▶ Task directions
Could you return all of the entries below exactly, minus the pictures?

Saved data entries
####################
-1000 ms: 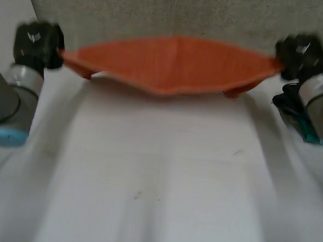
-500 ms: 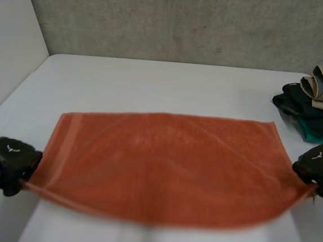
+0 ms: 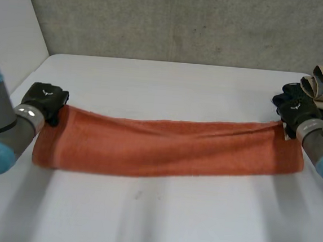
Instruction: Fold the laundry.
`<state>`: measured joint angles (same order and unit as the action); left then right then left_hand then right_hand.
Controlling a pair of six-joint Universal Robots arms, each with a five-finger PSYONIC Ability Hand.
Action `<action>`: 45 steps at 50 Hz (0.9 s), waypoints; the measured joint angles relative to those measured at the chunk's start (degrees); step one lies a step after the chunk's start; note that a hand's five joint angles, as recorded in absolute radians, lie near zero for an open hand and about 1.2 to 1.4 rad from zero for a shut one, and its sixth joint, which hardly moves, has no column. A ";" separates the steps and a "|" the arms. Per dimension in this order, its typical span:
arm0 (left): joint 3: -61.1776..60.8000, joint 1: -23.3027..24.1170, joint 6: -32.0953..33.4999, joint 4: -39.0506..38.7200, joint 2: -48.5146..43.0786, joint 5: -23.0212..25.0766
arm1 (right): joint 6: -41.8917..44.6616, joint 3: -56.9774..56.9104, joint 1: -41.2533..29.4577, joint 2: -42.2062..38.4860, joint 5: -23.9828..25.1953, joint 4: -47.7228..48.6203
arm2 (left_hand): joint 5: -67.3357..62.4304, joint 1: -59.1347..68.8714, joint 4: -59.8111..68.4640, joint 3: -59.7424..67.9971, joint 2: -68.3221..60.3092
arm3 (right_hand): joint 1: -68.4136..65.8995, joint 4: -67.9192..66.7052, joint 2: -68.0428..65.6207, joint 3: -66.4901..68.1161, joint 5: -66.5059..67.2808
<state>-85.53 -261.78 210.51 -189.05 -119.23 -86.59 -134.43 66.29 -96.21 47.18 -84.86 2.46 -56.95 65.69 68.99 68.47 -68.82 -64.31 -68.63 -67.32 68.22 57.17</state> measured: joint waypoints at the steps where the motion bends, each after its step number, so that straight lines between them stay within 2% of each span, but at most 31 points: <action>1: 2.58 0.64 -0.04 0.10 -2.13 -1.39 | 0.04 -2.01 -0.24 -1.55 -0.52 0.88 | 0.00 0.00 0.00 0.00 0.00 | 0.00 0.00 0.00 0.00 0.00; 7: 12.44 2.97 0.18 0.75 -10.00 -6.19 | 0.40 -9.62 -1.44 -7.35 -2.27 2.17 | 0.00 0.00 0.00 0.00 0.00 | 0.26 0.77 0.76 -0.53 -0.54; 9: 14.05 3.34 0.23 0.85 -11.30 -6.74 | 0.50 -11.28 -1.81 -8.64 -2.68 2.22 | 0.00 0.00 0.00 0.00 0.00 | 4.05 7.21 7.06 -6.85 -5.98; 12: 17.28 4.31 0.37 0.87 -13.74 -7.50 | 0.75 -15.91 -3.06 -12.23 -4.09 2.21 | 0.23 -0.27 -0.90 -0.66 0.80 | 20.66 23.67 24.04 -24.28 -23.06; 13: 17.86 4.59 0.42 0.85 -14.12 -7.60 | 0.78 -16.92 -3.36 -13.00 -4.53 2.21 | 9.62 -10.67 -11.41 -11.99 12.35 | 30.59 31.24 33.97 -33.98 -33.24; 14: 18.41 4.93 0.47 0.81 -14.43 -7.70 | 0.82 -17.83 -3.65 -13.66 -5.01 2.24 | 15.36 -17.23 -17.32 -17.81 18.29 | 37.31 38.33 40.72 -40.51 -41.21; 16: 19.16 5.58 0.59 0.79 -14.72 -7.83 | 0.81 -19.25 -4.20 -14.68 -6.01 2.29 | 38.32 -43.12 -40.37 -39.12 39.78 | 50.04 52.82 53.04 -53.23 -52.51; 17: 19.23 5.68 0.60 0.80 -14.74 -7.84 | 0.80 -19.39 -4.27 -14.78 -6.17 2.31 | 38.32 -43.12 -40.37 -39.12 39.78 | 50.58 53.61 53.63 -53.89 -53.08; 18: 19.49 6.18 0.67 0.83 -14.81 -7.91 | 0.70 -19.84 -4.64 -15.05 -6.81 2.39 | 49.05 -52.43 -51.63 -50.25 50.86 | 51.48 55.95 55.03 -55.98 -54.65; 20: 19.54 6.94 0.65 0.86 -14.66 -7.97 | 0.47 -19.78 -5.11 -14.76 -7.41 2.56 | 53.90 -54.59 -56.80 -55.66 55.95 | 51.48 56.57 55.08 -56.31 -54.64; 29: 16.54 9.29 -0.01 1.26 -11.60 -8.08 | -3.41 -10.79 -5.82 -5.59 -6.87 2.87 | 54.06 -54.59 -57.34 -56.20 56.79 | 51.48 56.57 55.08 -56.31 -54.64; 36: 9.22 9.86 -1.91 1.43 -4.30 -7.85 | -9.64 3.45 -3.70 6.01 -1.04 -1.28 | 54.06 -54.59 -57.34 -56.20 56.79 | 51.17 55.48 54.14 -55.13 -53.62; 45: 2.34 9.97 -4.96 0.78 1.26 -7.31 | -10.67 14.17 3.57 9.97 9.14 -8.69 | 54.07 -54.59 -57.34 -56.20 56.79 | 31.40 35.94 34.54 -35.49 -34.27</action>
<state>-83.19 -251.81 205.55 -188.27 -117.98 -93.90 -145.10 80.46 -92.64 57.14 -75.71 -6.23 -2.88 11.10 11.65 12.27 -12.03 -32.91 -32.68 -32.78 32.73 22.90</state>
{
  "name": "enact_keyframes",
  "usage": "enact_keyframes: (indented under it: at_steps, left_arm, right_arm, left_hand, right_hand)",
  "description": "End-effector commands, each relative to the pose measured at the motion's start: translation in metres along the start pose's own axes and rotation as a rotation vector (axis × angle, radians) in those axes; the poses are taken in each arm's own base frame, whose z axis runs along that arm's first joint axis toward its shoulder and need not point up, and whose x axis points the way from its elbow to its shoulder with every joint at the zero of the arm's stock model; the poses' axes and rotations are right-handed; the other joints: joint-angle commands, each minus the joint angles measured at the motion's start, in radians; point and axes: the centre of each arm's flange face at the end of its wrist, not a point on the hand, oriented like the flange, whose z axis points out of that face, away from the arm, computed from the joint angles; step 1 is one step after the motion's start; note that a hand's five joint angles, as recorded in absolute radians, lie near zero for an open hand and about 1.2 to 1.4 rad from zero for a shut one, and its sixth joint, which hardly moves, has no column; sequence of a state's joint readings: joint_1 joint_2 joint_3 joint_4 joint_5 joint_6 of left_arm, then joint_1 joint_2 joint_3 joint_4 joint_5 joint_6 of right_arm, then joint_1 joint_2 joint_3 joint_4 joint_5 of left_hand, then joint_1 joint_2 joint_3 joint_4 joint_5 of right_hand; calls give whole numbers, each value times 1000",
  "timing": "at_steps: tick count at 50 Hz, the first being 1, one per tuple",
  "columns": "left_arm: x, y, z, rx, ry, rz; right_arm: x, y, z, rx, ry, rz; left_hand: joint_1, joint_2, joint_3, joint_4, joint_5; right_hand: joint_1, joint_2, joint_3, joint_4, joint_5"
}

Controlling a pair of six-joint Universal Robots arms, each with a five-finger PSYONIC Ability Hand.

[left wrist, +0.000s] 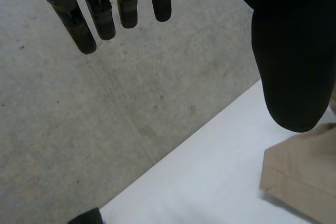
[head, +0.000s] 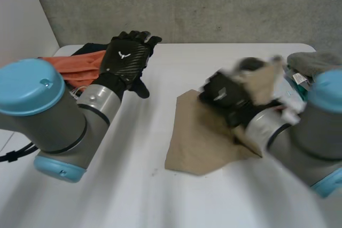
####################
▶ Written solution
-1000 ms: 
-500 ms: 
+0 ms: 
Instruction: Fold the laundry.
`<state>`: measured joint angles (same order and unit as the action); left then right then left_hand then right_hand.
Controlling a pair of six-joint Universal Robots arms, each with a five-finger PSYONIC Ability Hand.
Action `<action>`: 45 steps at 50 Hz (0.9 s), waypoints; the measured joint angles relative to those measured at the chunk's start (degrees); step one lies a step after the chunk's start; note that a hand's five joint angles, as recorded in absolute radians, lie near zero for an open hand and about 1.2 to 1.4 rad from zero for a shut one, and its sixth joint, which hardly moves, has no column. A ";" separates the steps and a "|" the arms. Per dimension in this order, its typical span:
arm0 (left): joint 3: -61.1776..60.8000, joint 1: -23.3027..24.1170, joint 6: -32.0953..33.4999, joint 4: -39.0506..38.7200, joint 2: -48.5146..43.0786, joint 5: -23.0212..25.0766
arm1 (right): joint 6: -41.8917..44.6616, joint 3: -56.9774..56.9104, joint 1: -41.2533..29.4577, joint 2: -42.2062..38.4860, joint 5: -23.9828..25.1953, joint 4: -47.7228..48.6203
arm2 (left_hand): joint 5: -67.3357..62.4304, joint 1: -59.1347..68.8714, joint 4: -59.8111..68.4640, joint 3: -59.7424..67.9971, joint 2: -68.3221..60.3092
arm3 (right_hand): joint 1: -68.4136..65.8995, joint 4: -67.9192..66.7052, joint 2: -68.0428..65.6207, joint 3: -66.4901..68.1161, joint 5: -66.5059..67.2808
<state>-85.53 -261.78 210.51 -189.05 -119.23 -86.59 -134.43 66.29 -96.21 47.18 -84.86 2.46 -56.95 65.69 68.99 68.47 -68.82 -64.31 -68.63 -67.32 68.22 57.17</state> measured: joint waypoints at the steps where the motion bends, each after its step number, so that straight lines between them stay within 2% of each span, but at most 31 points: <action>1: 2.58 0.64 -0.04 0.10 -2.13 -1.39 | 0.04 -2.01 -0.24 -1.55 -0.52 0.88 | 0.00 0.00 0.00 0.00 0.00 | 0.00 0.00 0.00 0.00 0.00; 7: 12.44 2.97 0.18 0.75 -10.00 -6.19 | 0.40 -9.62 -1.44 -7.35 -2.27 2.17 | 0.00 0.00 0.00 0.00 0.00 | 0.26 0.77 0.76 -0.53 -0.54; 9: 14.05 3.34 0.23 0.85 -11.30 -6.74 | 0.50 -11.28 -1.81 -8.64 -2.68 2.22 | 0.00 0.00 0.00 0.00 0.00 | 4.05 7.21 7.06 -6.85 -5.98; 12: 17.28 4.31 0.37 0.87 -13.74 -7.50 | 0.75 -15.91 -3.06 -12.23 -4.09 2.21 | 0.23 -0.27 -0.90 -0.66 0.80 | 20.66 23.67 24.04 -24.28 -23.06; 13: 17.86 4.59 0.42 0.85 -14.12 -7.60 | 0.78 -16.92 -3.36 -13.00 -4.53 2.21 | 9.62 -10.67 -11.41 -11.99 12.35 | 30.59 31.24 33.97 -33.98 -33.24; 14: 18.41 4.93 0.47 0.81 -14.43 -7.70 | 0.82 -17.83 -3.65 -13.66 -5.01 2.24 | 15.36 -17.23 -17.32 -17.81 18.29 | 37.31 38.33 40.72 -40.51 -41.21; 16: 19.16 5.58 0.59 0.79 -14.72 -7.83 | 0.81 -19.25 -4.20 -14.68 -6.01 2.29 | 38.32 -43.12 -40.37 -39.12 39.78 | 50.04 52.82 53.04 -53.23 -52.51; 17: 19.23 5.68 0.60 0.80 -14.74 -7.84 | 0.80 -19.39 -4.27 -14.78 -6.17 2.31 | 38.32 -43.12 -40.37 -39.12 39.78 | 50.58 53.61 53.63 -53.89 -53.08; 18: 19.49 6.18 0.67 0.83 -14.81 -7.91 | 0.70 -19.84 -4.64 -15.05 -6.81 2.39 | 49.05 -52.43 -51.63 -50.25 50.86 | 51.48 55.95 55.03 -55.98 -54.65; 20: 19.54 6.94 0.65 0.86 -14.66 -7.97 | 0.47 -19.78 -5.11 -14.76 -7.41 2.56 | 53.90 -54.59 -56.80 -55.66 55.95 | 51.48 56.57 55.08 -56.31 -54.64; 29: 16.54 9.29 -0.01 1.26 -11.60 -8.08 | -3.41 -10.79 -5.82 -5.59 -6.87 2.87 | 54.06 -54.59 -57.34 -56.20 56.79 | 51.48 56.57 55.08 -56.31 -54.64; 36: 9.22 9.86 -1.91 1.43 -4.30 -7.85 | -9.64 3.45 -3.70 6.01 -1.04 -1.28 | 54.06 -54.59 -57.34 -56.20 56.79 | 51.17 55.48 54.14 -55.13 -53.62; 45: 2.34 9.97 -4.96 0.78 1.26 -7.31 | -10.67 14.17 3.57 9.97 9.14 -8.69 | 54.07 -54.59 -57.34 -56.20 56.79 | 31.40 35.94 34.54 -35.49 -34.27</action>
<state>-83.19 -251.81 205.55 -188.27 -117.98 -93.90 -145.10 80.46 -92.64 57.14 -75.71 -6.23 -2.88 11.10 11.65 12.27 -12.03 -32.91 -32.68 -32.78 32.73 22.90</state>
{
  "name": "enact_keyframes",
  "usage": "enact_keyframes: (indented under it: at_steps, left_arm, right_arm, left_hand, right_hand)",
  "description": "End-effector commands, each relative to the pose measured at the motion's start: translation in metres along the start pose's own axes and rotation as a rotation vector (axis × angle, radians) in those axes; the poses are taken in each arm's own base frame, whose z axis runs along that arm's first joint axis toward its shoulder and need not point up, and whose x axis points the way from its elbow to its shoulder with every joint at the zero of the arm's stock model; the poses' axes and rotations are right-handed; the other joints: joint-angle commands, each minus the joint angles measured at the motion's start, in radians; point and axes: the centre of each arm's flange face at the end of its wrist, not a point on the hand, oriented like the flange, whose z axis points out of that face, away from the arm, computed from the joint angles; step 1 is one step after the motion's start; note that a hand's five joint angles, as recorded in absolute radians, lie near zero for an open hand and about 1.2 to 1.4 rad from zero for a shut one, and its sixth joint, which hardly moves, has no column; sequence of a state's joint readings: joint_1 joint_2 joint_3 joint_4 joint_5 joint_6 of left_arm, then joint_1 joint_2 joint_3 joint_4 joint_5 joint_6 of right_arm, then joint_1 joint_2 joint_3 joint_4 joint_5 of left_hand, then joint_1 joint_2 joint_3 joint_4 joint_5 of right_hand; calls give whole numbers, each value times 1000",
  "timing": "at_steps: tick count at 50 Hz, the first being 1, one per tuple",
  "columns": "left_arm: x, y, z, rx, ry, rz; right_arm: x, y, z, rx, ry, rz; left_hand: joint_1, joint_2, joint_3, joint_4, joint_5; right_hand: joint_1, joint_2, joint_3, joint_4, joint_5"
}

Controlling a pair of six-joint Universal Robots arms, each with a five-finger PSYONIC Ability Hand.

[left wrist, +0.000s] 
[head, +0.000s] 

There is nothing further to the answer.